**Task item**
Check every line below for the word "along" and copy each one that has it.

----------

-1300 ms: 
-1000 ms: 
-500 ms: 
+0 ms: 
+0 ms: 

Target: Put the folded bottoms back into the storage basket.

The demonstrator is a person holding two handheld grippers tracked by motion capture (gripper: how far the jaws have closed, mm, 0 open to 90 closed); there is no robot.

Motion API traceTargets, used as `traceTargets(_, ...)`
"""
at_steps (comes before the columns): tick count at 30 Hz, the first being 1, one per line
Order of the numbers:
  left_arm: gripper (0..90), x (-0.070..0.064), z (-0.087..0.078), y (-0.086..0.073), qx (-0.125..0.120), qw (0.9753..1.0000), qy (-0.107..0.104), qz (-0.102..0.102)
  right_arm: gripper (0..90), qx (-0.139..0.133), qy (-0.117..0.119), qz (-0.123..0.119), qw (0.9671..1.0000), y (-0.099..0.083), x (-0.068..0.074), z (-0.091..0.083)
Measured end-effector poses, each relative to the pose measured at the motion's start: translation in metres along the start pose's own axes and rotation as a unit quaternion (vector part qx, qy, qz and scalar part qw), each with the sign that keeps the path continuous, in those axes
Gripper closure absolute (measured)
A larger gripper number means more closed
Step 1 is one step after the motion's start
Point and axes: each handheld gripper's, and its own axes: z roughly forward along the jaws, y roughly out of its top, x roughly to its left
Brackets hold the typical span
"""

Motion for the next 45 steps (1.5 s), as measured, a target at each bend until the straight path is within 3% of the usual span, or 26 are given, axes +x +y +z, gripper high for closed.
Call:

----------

**Result**
Measured end-effector poses, each relative to the pose measured at the motion's start: translation in metres along the start pose's own axes and rotation as a unit quaternion (vector part qx, qy, qz and scalar part qw), each with the sign that keeps the path continuous, in those axes
Point and axes: each handheld gripper's, and its own axes: z roughly forward along the jaws, y roughly out of its top, x roughly to its left

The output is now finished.